Listed records ▸
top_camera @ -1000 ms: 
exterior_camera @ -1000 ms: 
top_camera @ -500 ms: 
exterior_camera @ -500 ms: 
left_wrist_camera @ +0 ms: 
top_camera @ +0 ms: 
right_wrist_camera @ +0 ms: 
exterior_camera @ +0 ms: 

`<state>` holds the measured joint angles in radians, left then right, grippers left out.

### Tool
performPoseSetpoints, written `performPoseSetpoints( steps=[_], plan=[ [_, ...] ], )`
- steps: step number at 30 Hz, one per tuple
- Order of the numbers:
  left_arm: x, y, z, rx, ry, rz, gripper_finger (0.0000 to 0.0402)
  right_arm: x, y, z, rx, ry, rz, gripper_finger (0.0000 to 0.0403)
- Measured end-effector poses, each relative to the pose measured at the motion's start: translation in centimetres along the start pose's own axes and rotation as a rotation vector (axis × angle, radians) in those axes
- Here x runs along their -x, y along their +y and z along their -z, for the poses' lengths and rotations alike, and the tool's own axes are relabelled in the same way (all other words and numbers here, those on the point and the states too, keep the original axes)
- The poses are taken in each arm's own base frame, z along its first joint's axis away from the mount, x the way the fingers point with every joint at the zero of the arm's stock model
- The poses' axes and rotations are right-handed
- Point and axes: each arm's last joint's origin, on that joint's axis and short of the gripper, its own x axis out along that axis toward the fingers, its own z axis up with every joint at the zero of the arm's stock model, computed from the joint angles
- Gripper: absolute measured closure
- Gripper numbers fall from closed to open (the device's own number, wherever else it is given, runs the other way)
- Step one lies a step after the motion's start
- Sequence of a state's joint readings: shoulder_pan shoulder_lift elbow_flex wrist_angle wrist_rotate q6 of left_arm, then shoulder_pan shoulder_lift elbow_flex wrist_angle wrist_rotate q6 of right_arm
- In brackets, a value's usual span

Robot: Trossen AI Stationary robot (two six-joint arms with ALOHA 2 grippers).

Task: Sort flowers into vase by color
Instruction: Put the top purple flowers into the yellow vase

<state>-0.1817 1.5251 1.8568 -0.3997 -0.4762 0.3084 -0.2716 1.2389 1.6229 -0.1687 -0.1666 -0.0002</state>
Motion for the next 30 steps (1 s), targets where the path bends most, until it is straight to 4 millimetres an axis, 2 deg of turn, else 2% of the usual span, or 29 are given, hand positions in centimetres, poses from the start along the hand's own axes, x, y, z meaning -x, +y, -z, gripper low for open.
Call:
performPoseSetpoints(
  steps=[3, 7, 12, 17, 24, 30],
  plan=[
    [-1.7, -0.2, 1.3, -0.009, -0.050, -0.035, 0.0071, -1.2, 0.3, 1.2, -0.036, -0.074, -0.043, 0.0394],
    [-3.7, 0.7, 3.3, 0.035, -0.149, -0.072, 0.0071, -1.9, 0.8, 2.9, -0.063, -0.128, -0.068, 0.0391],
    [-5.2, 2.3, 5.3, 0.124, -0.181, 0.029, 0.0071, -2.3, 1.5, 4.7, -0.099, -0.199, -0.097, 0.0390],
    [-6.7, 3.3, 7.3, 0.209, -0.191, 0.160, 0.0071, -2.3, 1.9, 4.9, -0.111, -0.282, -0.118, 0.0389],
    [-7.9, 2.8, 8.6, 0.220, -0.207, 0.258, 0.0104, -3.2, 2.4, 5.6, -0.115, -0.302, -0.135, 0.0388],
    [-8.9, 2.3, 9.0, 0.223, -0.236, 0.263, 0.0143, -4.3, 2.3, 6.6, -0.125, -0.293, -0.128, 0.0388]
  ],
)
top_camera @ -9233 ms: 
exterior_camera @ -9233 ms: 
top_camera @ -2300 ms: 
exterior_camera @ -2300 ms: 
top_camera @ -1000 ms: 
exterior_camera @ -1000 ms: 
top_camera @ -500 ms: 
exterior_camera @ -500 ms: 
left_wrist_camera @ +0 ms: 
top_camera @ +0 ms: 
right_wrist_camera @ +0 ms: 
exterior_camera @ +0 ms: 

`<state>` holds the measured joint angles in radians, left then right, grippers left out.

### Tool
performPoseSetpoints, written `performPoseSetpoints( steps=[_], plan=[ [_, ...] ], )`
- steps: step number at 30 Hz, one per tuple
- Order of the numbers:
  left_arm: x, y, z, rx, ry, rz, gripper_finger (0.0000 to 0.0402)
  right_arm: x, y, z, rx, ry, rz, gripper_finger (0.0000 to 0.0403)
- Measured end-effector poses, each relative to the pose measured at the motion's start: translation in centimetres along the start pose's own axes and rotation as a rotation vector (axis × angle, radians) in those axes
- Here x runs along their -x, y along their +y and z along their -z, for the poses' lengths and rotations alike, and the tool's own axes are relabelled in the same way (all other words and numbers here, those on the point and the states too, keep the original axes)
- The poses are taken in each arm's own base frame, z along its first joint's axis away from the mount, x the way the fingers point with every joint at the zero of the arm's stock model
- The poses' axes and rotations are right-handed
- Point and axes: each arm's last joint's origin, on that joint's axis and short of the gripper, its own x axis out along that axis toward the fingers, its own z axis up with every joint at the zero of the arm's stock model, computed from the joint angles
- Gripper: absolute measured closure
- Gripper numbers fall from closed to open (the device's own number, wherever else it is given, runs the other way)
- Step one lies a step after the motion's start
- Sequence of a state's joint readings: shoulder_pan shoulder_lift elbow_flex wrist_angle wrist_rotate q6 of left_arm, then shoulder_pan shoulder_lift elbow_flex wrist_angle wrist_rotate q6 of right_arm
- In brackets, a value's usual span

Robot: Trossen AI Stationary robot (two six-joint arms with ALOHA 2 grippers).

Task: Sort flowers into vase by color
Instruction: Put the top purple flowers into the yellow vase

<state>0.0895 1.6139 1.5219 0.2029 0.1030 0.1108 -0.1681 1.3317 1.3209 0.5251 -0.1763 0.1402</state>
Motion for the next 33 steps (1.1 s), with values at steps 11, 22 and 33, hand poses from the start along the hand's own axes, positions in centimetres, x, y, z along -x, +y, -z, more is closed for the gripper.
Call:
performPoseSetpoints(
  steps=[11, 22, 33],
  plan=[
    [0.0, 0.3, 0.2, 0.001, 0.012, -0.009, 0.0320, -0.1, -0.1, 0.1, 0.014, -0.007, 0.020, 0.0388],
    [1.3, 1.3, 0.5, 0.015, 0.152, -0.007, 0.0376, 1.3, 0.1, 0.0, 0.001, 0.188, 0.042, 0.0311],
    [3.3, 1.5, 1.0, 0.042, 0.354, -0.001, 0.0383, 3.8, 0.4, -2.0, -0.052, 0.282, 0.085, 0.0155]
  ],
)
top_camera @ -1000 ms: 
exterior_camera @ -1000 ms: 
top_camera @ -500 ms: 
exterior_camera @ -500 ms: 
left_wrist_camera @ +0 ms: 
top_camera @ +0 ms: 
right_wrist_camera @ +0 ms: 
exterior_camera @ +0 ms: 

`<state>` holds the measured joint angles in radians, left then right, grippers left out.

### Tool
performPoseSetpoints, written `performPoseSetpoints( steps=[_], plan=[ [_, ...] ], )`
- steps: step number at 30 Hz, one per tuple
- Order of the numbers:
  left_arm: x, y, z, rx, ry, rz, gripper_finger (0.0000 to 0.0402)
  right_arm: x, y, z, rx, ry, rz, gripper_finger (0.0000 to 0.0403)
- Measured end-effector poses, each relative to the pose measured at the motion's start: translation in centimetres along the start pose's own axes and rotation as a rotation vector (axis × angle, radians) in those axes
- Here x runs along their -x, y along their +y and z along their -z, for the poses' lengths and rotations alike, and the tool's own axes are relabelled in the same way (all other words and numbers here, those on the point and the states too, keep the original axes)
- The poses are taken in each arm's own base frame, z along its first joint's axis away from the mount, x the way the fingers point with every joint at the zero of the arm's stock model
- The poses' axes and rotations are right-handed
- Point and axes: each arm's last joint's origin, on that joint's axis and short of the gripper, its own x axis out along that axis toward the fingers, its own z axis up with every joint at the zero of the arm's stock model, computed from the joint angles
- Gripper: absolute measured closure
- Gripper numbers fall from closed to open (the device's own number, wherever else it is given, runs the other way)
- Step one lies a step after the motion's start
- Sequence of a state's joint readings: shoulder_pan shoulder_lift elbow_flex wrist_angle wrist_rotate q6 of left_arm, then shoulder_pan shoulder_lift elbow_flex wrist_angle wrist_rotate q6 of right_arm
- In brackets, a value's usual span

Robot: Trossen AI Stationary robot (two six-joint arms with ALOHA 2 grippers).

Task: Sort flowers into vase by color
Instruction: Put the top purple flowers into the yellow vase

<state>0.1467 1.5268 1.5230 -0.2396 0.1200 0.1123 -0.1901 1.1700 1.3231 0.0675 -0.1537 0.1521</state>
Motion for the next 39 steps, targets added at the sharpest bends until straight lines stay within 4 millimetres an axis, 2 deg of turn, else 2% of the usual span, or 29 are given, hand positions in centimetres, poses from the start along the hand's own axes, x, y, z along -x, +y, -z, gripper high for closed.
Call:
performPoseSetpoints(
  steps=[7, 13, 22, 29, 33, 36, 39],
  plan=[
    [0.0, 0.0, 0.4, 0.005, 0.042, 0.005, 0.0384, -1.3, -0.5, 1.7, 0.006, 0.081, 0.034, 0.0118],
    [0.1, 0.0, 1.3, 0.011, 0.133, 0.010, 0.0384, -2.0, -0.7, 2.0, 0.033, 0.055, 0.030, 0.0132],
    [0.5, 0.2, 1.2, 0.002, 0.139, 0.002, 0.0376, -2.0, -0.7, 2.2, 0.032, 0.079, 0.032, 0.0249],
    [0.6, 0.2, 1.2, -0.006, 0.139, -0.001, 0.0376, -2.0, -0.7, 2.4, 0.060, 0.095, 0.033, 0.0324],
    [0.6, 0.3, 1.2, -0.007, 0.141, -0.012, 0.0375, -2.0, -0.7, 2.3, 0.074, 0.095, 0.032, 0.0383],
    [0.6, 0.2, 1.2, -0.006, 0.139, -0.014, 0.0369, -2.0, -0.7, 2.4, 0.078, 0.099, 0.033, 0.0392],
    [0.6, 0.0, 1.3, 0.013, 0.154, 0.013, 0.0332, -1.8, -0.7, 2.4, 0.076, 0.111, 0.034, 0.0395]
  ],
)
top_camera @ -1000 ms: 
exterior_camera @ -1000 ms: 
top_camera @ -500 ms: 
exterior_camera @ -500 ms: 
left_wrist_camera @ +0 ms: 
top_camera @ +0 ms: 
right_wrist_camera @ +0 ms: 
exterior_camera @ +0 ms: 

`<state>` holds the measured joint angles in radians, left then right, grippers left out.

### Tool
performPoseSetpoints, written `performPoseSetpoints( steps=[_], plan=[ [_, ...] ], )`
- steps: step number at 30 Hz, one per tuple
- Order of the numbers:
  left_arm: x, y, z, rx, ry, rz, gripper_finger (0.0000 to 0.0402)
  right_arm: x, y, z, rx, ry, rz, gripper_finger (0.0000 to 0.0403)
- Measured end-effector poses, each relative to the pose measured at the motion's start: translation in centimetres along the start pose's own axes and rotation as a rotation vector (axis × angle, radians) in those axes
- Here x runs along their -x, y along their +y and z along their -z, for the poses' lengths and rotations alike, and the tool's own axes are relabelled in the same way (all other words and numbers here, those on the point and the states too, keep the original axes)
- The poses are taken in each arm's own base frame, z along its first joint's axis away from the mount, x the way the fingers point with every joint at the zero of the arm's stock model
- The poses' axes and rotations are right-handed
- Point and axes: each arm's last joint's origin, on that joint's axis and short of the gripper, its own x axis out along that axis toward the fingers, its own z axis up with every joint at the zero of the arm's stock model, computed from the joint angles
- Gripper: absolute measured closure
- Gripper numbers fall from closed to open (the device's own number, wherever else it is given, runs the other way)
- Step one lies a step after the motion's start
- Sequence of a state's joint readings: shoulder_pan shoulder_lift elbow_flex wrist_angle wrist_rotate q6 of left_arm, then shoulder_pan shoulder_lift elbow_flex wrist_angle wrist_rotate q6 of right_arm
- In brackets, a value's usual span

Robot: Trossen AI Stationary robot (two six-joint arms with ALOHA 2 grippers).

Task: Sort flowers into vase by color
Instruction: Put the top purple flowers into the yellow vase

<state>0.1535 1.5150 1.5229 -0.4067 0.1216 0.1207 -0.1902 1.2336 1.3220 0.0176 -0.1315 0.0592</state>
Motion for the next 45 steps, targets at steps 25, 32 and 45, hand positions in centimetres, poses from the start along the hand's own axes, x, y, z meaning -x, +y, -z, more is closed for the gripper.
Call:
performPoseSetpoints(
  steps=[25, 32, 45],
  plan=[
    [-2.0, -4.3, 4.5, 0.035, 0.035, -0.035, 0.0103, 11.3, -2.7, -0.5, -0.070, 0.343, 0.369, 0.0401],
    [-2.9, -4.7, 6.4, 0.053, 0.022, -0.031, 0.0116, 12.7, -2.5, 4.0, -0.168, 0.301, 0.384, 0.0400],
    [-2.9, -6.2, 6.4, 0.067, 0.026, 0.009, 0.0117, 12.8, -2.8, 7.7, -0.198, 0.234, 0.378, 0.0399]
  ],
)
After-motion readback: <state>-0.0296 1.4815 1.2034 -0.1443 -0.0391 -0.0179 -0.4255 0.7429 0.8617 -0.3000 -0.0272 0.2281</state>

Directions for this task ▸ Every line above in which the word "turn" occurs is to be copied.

Exercise response ▸
Motion for the next 30 steps (1 s), targets where the path bends most, until it is straight to 4 millimetres an axis, 2 deg of turn, else 2% of the usual span, or 29 are given, hand positions in centimetres, poses from the start along the hand's own axes, x, y, z meaning -x, +y, -z, gripper low for open.
Motion for the next 39 steps, targets added at the sharpest bends until straight lines stay within 4 millimetres an axis, 2 deg of turn, else 2% of the usual span, or 29 are given, hand positions in centimetres, poses from the start along the hand's own axes, x, y, z along -x, +y, -z, gripper high for closed.

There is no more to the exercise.